*What to produce:* Please restate, word for word, the lines below that begin at the one with "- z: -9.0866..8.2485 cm" and end at the one with "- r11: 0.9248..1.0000". Leave out all other lines.

*Materials provided:*
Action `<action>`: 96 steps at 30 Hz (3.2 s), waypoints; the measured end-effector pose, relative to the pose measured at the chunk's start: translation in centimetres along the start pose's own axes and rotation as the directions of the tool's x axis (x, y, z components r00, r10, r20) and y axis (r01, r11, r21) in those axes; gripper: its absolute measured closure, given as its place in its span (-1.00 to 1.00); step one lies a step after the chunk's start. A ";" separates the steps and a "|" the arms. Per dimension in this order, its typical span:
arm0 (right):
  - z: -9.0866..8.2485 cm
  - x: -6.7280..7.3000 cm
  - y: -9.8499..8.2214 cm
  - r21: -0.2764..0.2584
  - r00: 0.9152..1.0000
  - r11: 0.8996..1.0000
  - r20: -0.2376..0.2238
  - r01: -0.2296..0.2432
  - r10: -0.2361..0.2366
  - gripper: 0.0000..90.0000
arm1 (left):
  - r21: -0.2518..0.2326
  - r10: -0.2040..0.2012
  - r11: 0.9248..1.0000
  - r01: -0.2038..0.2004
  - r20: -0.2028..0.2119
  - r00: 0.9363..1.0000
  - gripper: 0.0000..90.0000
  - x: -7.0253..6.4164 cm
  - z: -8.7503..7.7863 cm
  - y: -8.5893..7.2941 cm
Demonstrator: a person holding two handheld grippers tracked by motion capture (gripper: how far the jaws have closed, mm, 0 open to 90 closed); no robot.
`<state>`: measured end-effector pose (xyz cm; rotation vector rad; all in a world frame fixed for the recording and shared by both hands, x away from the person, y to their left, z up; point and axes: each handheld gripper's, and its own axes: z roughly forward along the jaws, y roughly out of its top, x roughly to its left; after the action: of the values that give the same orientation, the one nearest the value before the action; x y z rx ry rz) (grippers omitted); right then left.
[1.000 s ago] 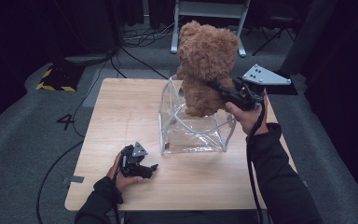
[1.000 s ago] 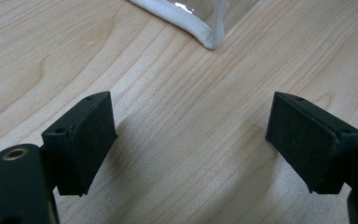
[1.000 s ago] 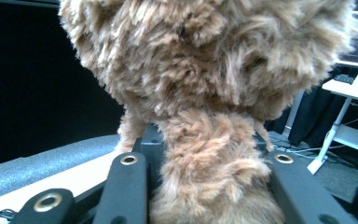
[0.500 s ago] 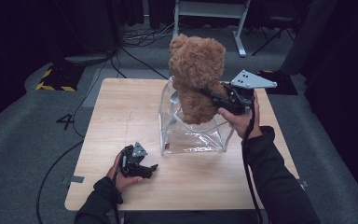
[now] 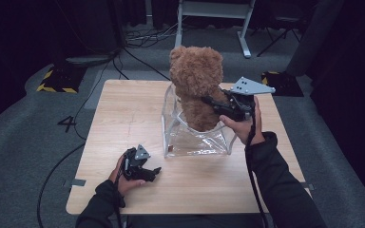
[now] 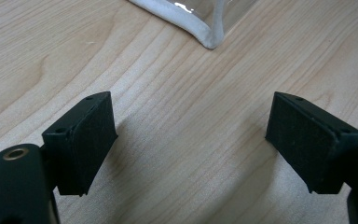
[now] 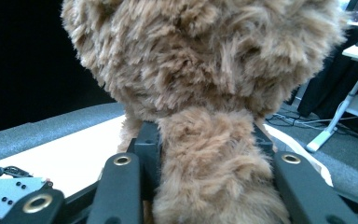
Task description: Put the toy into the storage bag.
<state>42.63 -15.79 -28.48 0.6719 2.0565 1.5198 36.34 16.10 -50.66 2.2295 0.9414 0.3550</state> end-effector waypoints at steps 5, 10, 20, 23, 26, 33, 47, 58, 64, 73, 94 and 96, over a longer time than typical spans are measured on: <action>0.1 0.1 -0.3 0.021 1.000 1.000 0.001 -0.006 0.006 0.32 | -0.001 0.001 1.000 -0.001 0.001 1.000 -0.65 0.0 0.0 0.0; 0.1 0.1 -0.7 0.046 1.000 0.999 0.006 -0.010 0.010 0.30 | 0.000 0.000 1.000 0.000 0.000 1.000 -0.65 0.0 0.0 0.0; 0.6 0.5 -1.8 0.120 1.000 0.993 -0.001 0.009 -0.009 0.25 | -0.001 -0.001 1.000 0.001 0.000 1.000 -0.65 0.0 0.0 0.0; 0.6 0.3 -2.0 0.122 1.000 0.992 0.001 0.003 -0.003 0.23 | -0.002 -0.001 1.000 0.001 0.001 1.000 -0.65 0.0 0.0 0.0; 0.6 0.2 -2.3 0.138 1.000 0.990 -0.003 0.002 -0.002 0.21 | -0.001 -0.002 1.000 0.002 0.000 1.000 -0.65 0.0 0.0 0.0; 0.4 -0.3 -2.9 0.179 1.000 0.984 -0.006 -0.015 0.017 0.14 | -0.001 -0.002 1.000 0.002 0.000 1.000 -0.65 0.0 0.0 0.0; 0.7 -0.7 -4.6 0.242 0.999 0.969 0.003 -0.049 0.050 0.19 | -0.001 -0.002 1.000 0.002 0.000 1.000 -0.65 0.0 0.0 0.0; 0.4 -1.0 -4.9 0.225 0.998 0.972 0.021 -0.062 0.059 0.22 | 0.000 -0.002 1.000 0.002 -0.001 1.000 -0.65 0.0 0.0 0.0; 0.7 -1.0 -5.2 0.233 0.998 0.971 0.014 -0.058 0.056 0.21 | -0.001 -0.002 1.000 0.002 -0.001 1.000 -0.65 0.0 0.0 0.0; 0.8 -0.9 -5.3 0.235 0.999 0.971 0.004 -0.044 0.044 0.11 | -0.001 -0.002 1.000 0.002 -0.002 1.000 -0.65 0.0 0.0 0.0; -0.5 -1.2 -4.7 0.247 0.999 0.968 -0.018 0.042 -0.039 -0.44 | -0.002 -0.001 1.000 0.001 0.000 1.000 -0.65 0.0 0.0 0.0; -0.8 -1.3 -4.6 0.245 0.999 0.968 -0.013 0.048 -0.046 -0.44 | -0.002 -0.001 1.000 0.001 0.000 1.000 -0.65 0.0 0.0 0.0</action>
<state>42.63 -18.37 -32.56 0.7033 2.2721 1.2552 36.35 16.09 -50.67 2.2271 0.9416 0.3558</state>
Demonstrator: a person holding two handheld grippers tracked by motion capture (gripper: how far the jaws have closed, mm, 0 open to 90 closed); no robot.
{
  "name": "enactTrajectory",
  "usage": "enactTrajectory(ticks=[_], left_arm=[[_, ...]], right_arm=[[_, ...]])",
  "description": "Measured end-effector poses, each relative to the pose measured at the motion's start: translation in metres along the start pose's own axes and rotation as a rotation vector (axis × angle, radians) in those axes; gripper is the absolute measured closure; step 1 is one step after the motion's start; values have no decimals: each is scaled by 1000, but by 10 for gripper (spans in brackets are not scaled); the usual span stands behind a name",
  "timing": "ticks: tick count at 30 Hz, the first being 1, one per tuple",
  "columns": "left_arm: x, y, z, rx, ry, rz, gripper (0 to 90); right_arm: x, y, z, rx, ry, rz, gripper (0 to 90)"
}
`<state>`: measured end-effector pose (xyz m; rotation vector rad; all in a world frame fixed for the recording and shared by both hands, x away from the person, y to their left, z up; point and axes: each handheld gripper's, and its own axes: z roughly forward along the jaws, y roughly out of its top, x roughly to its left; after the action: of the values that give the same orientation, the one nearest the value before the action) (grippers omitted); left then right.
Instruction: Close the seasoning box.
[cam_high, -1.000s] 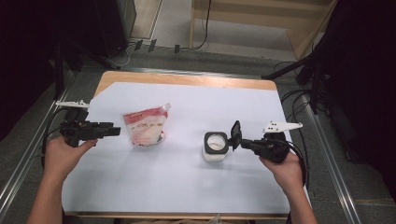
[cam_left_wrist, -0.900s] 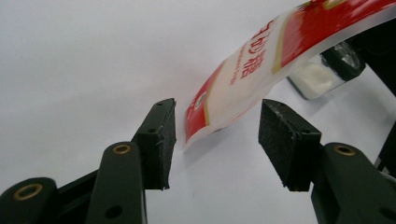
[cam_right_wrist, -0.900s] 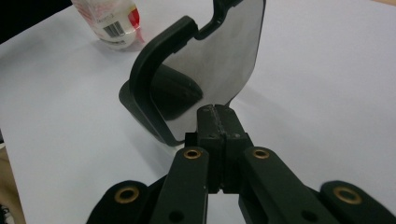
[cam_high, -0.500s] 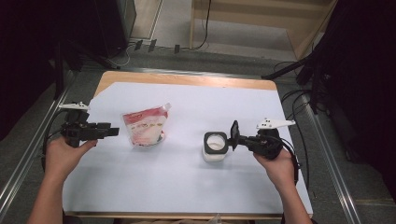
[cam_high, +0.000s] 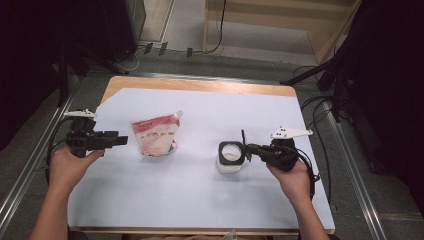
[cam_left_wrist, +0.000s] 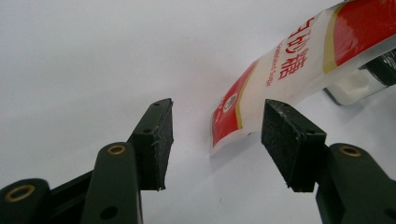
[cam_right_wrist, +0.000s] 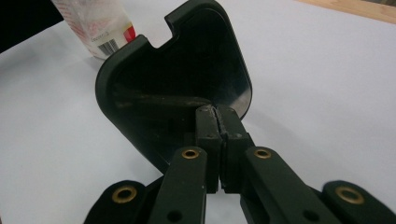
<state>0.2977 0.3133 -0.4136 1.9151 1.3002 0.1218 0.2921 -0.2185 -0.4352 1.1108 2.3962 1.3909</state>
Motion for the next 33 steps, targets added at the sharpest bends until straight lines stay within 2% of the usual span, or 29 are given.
enactTrajectory(ticks=[8, 18, 26, 33], left_arm=[[-3, 1, 2, 6, 5, 9, 447], [-3, 0, 4, 7, 0, 4, 447], [-2, 0, 4, 11, 1, 8, 446], [-2, 0, 4, 12, 4, 11, 445]], right_arm=[[5, 1, 3, -12, 16, -4, 896], [11, 0, 10, 28, 29, -20, 890], [13, 0, 12, 33, 33, -23, 879], [13, 0, 12, 24, 36, -29, 804]])
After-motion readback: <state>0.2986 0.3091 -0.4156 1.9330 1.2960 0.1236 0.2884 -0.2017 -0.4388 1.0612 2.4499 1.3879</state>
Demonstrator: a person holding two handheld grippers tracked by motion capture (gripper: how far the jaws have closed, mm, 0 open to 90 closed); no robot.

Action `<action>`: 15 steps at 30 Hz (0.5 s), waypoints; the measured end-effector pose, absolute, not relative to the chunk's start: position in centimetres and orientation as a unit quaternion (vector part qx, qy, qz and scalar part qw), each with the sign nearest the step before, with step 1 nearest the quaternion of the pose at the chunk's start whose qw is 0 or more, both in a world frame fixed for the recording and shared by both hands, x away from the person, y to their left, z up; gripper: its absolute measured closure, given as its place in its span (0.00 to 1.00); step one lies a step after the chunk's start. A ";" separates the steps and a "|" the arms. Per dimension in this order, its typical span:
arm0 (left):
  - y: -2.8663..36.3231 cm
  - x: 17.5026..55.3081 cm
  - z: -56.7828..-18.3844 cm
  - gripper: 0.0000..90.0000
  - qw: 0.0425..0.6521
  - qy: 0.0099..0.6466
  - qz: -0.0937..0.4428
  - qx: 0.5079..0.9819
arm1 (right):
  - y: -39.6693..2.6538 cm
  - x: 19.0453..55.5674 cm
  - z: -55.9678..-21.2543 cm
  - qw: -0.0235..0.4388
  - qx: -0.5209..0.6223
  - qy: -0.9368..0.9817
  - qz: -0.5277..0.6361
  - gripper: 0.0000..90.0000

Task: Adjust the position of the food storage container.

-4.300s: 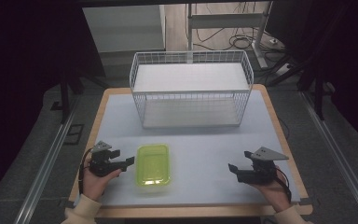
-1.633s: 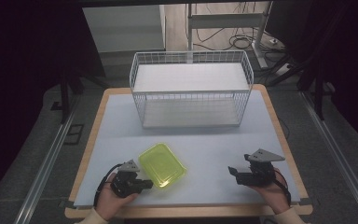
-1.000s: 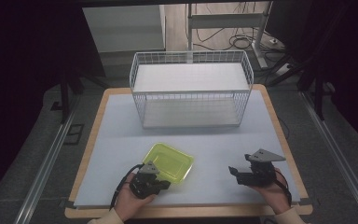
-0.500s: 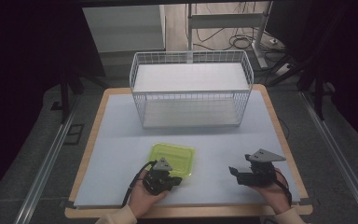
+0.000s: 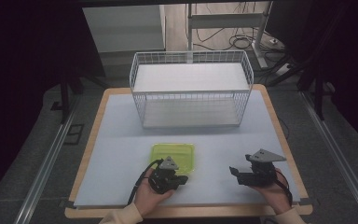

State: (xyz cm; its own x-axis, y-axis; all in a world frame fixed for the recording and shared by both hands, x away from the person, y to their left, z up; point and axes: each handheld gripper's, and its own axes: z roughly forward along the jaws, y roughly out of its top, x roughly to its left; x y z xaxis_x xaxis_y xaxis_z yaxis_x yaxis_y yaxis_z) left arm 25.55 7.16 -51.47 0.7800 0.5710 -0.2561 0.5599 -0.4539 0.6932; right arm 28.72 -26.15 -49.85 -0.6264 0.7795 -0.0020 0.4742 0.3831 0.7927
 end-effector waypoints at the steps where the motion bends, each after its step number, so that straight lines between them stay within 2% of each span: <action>1: 7.4 25.1 -51.2 1.00 0.408 0.326 0.008 0.853 | -26.2 28.7 -49.8 0.191 0.388 0.809 0.398 0.22; 6: 10.7 24.0 -49.0 1.00 0.435 0.336 0.026 0.835 | -26.3 28.6 -49.7 0.194 0.389 0.807 0.400 0.22; 10: 14.3 24.2 -47.8 1.00 0.459 0.375 0.044 0.804 | -26.2 28.6 -49.7 0.194 0.388 0.807 0.400 0.22; 11: 16.1 24.6 -47.6 1.00 0.460 0.393 0.055 0.794 | -26.2 28.6 -49.7 0.195 0.387 0.808 0.399 0.22; 12: 16.1 24.6 -47.6 1.00 0.460 0.393 0.055 0.794 | -26.2 28.6 -49.7 0.195 0.387 0.808 0.399 0.22; 15: 19.3 26.0 -48.1 1.00 0.456 0.435 0.071 0.773 | -26.2 28.6 -49.7 0.196 0.387 0.808 0.397 0.22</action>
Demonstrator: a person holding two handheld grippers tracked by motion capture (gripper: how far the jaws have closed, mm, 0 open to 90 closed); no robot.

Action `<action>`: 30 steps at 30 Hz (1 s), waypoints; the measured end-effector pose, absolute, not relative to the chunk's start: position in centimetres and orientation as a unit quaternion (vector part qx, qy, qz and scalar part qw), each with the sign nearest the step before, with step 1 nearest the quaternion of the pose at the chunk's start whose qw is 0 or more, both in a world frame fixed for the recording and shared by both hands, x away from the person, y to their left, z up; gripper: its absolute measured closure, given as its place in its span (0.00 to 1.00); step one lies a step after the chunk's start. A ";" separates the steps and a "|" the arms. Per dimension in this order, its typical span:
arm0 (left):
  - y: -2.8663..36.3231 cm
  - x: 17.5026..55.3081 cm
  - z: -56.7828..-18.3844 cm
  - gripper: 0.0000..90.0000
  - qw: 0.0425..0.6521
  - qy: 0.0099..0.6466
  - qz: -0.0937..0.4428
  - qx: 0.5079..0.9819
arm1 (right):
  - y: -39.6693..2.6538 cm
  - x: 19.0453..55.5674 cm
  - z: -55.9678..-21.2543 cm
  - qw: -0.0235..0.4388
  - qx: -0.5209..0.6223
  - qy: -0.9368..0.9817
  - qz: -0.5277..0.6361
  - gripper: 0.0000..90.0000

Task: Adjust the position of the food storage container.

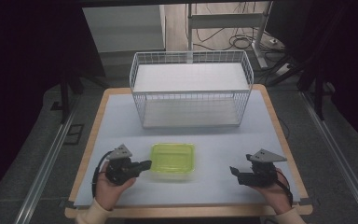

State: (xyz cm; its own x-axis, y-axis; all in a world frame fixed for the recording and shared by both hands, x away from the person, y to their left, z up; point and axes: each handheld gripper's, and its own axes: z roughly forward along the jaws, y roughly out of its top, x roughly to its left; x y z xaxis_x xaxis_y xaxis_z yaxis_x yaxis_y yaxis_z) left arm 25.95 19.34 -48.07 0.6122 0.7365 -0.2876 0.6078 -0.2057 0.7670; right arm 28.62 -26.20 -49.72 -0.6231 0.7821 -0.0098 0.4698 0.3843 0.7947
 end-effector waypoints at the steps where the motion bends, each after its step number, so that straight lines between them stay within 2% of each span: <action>1: 19.3 26.0 -48.1 1.00 0.456 0.435 0.071 0.773 | -26.2 28.6 -49.7 0.196 0.387 0.808 0.397 0.22; 2: 20.4 26.7 -48.8 1.00 0.449 0.455 0.067 0.766 | -26.2 28.6 -49.7 0.196 0.388 0.808 0.397 0.22; 7: 20.9 28.1 -50.7 1.00 0.424 0.473 0.052 0.771 | -26.1 28.6 -49.8 0.196 0.388 0.809 0.397 0.22; 8: 20.9 28.7 -51.4 1.00 0.432 0.473 0.016 0.768 | -26.1 28.6 -49.8 0.195 0.388 0.809 0.396 0.22; 10: 20.7 29.1 -51.8 1.00 0.428 0.474 0.007 0.769 | -26.1 28.7 -49.8 0.195 0.388 0.809 0.396 0.22; 30: 16.5 30.4 -53.3 1.00 0.395 0.448 -0.014 0.802 | -26.0 28.7 -49.9 0.195 0.389 0.810 0.393 0.22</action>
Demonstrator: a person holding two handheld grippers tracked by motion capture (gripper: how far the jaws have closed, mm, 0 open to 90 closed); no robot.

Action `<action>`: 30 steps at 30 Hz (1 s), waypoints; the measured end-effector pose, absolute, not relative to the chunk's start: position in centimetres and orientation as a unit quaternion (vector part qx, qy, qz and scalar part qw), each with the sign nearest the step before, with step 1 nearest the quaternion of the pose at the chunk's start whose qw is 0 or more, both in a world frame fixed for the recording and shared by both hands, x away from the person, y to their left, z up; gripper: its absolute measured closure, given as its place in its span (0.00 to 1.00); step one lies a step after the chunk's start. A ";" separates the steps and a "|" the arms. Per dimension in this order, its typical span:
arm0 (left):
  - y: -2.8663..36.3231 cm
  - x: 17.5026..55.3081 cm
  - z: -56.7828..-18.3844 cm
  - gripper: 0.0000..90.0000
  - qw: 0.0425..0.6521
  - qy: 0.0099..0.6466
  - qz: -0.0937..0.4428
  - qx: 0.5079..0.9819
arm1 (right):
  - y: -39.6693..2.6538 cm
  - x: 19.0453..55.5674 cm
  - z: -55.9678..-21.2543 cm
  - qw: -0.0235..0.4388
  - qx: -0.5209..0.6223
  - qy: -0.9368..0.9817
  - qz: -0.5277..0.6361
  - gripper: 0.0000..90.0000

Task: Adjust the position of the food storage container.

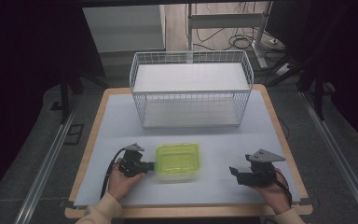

*Answer area:*
  - z: -9.0866..8.2485 cm
  - x: -6.7280..7.3000 cm
  - y: -9.8499..8.2214 cm
  - r21: -0.2764..0.2584
  - r00: 0.9152..1.0000
  - r11: 0.8996..1.0000
  - r20: -0.2376..0.2238
  - r01: -0.2296..0.2432
  - r10: -0.2361..0.2366
  - gripper: 0.0000..90.0000
arm1 (left):
  - r21: -0.2518..0.2326
  - r10: -0.2040..0.2012
  - r11: 0.9248..1.0000

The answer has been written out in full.